Which leads me to the question that started this rumination in the first place: Are we in Los Angeles so large and diverse a Jewish community that there is more that separates than unites us?
[additional-authors]
April 29, 1999

Let me share with you three scenes.

Last Sunday, I spent part of a pleasant afternoon at Pan Pacific Park, site of the Israel Independence Day Festival. Those who tally the numbers estimate that 40,000 people turned out for the celebration. There were booths staffed by Jewish organizations (including The Journal), carnival rides, music, a few speeches and, of course, ethnic food.

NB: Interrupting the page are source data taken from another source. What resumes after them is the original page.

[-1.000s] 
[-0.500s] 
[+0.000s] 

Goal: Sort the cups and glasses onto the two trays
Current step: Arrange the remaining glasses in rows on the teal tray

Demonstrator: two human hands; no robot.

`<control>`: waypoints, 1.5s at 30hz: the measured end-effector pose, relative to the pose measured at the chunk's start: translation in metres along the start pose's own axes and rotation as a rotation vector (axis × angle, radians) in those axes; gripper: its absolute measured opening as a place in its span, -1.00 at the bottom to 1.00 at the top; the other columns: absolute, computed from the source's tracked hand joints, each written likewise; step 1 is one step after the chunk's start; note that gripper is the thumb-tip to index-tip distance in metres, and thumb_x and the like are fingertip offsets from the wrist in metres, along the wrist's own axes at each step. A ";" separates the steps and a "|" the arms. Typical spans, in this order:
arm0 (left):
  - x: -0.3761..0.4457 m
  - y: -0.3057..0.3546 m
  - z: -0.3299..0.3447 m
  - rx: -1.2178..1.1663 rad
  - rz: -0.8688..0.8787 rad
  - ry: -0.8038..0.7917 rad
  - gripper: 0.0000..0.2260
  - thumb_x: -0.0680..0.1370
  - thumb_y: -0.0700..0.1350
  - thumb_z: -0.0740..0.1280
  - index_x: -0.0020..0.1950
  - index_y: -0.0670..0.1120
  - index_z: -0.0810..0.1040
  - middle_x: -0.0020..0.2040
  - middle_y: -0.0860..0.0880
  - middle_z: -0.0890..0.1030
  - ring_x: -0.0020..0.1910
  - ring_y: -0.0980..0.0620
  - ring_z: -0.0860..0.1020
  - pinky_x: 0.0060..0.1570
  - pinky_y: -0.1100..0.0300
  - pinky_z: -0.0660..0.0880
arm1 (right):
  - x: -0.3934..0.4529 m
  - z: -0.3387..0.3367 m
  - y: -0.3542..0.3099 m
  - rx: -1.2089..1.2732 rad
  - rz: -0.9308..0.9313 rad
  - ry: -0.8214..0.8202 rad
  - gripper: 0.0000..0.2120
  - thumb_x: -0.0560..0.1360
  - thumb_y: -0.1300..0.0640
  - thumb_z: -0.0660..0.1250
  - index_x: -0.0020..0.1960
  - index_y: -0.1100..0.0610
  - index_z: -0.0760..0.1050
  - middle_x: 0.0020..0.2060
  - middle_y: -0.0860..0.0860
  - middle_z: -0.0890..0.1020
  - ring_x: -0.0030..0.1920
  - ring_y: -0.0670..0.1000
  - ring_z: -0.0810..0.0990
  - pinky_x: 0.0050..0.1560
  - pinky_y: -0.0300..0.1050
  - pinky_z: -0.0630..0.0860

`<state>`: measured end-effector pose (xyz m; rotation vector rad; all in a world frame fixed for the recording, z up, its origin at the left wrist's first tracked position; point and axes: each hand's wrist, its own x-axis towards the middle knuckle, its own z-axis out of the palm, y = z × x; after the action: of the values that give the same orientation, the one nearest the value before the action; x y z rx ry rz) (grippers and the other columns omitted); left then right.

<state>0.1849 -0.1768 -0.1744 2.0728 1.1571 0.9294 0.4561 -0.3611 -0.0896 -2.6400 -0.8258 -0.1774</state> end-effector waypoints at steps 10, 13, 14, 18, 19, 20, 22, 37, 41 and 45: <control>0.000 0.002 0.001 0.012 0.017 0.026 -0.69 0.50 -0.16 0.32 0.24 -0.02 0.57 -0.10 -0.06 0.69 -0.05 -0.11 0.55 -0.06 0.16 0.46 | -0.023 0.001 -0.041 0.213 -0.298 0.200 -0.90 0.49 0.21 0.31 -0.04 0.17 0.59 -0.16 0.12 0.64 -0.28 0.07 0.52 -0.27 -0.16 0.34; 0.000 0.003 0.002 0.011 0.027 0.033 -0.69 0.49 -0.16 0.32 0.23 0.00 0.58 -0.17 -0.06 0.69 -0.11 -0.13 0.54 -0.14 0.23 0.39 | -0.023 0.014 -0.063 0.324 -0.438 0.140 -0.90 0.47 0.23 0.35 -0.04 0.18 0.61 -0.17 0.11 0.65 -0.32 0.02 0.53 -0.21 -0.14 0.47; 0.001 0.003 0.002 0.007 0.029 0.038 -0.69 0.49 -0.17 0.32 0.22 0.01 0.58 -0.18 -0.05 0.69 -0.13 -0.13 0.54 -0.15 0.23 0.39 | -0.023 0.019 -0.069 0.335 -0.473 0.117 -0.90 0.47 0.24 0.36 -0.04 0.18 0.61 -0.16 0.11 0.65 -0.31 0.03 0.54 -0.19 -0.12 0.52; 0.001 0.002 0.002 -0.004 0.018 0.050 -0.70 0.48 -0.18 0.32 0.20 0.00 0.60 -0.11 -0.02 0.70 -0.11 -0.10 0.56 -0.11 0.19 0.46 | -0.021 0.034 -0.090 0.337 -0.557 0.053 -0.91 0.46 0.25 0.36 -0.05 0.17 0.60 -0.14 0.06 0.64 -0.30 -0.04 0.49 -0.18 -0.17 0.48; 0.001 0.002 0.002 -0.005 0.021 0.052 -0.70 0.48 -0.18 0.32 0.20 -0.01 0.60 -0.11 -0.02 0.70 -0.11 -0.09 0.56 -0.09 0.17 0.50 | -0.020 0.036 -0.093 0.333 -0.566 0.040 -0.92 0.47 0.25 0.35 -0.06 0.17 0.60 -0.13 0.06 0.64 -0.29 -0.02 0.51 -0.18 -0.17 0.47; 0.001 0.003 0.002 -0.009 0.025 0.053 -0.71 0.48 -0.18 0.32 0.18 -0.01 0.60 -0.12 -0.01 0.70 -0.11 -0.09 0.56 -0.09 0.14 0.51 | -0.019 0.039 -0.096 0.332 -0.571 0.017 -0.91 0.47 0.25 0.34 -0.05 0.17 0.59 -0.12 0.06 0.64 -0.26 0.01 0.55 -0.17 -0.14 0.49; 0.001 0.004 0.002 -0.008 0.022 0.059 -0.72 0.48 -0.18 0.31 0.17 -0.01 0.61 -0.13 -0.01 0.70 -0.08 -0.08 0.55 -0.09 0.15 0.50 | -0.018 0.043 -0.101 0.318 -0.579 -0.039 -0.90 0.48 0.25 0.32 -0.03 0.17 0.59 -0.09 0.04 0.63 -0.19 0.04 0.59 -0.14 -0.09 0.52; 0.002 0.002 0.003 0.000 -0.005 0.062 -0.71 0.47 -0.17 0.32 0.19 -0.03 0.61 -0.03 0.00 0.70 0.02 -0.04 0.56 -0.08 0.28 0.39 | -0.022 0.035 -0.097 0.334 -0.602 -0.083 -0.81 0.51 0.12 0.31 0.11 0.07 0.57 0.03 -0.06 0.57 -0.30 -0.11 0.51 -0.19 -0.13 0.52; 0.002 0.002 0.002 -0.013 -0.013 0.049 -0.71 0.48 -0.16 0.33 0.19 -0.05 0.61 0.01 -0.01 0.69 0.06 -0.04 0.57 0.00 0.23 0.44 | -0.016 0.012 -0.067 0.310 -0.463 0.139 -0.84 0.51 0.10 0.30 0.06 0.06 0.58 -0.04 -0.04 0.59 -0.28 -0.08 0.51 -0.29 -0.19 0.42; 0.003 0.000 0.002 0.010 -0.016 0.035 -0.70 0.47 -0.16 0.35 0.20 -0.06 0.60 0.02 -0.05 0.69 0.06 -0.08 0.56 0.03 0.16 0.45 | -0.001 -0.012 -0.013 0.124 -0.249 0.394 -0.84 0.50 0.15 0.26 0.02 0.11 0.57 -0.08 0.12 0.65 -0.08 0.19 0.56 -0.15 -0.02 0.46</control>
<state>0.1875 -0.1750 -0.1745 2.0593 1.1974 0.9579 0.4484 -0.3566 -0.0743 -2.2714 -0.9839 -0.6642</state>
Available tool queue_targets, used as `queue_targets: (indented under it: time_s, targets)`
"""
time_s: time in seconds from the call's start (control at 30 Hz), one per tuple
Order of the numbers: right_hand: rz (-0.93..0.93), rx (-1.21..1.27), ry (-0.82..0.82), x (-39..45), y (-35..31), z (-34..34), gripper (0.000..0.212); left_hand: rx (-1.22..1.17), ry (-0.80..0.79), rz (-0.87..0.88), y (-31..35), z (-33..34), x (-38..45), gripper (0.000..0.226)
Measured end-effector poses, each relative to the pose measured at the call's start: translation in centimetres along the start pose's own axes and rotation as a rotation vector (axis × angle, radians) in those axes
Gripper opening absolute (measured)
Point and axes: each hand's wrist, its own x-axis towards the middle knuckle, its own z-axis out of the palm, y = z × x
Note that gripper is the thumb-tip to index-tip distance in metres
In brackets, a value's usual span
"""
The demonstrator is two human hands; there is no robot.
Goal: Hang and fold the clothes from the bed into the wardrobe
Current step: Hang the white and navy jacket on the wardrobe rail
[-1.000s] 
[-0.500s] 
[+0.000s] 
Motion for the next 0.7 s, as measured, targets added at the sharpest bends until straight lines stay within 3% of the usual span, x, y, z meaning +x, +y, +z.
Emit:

The turnout appeared to consist primarily of Israelis, Sephardic Jews and Orthodox families. I saw a few people I knew, including some from the Jewish Federation. But absent were many faces from the board of The Jewish Journal, the Board of Rabbis and the community I would loosely identify as Westside Jewry. I would also venture to guess that not a single member of the Hillcrest Country Club was present; nor were many from the university Jewish communities of USC, UCLA and Cal State Northridge.

By coincidence, last weekend was the occasion for the Los Angeles Times’ annual book fair, held at UCLA. According to Times Book Review editor Steve Wasserman, more than 110,000 turned out for the fair. (See story on page 23). My assumption is — based on people who were actually present, writers who served as panel discussants, and parties that I heard about and/or attended — that all 110,000 were Jewish.

But I assume also that only a small number of the celebrants from Israeli Independence Day were at the fair; and, at best, among the large crowd, one might find only a handful of those men and women who identify themselves as leaders of the Jewish community.

A few months ago, I attended a dinner at USC that was sponsored by the university’s Jewish Studies Center to honor the academic links which had been established between the school and Hebrew Union College. There were probably 400 people, and I would guess that there was not a table in the room that did not accommodate at least several leaders of Jewish organizations in Los Angeles.

At my table, for example, I rubbed elbows with Los Angeles attorney Bruce Ramer, national head of the American Jewish Committee, and Rachel Adler, distinguished author and professor at USC and HUC, and one of our city’s leading Jewish thinkers.

It is not a test of anything to ask if they were or were not present at either of last week’s events. Just a way of signifying that we are quite numerous in this city, represent quite distinct and separate interest groups, and are directly and critically (and independently) involved in the political and cultural life of Los Angeles.

Indeed, without us, this city’s cultural scene would be modest, and the political life not anywhere near as dynamic and/or socially responsible. But it seems to me that we come to these endeavors often as members of distinct and separate Jewish enclaves. And we, as persons and as groups, are often linked only tenuously to everyone else in town who claims a Jewish identity.

Which leads me to the question that started this rumination in the first place: Are we in Los Angeles so large and diverse a Jewish community that there is more that separates than unites us?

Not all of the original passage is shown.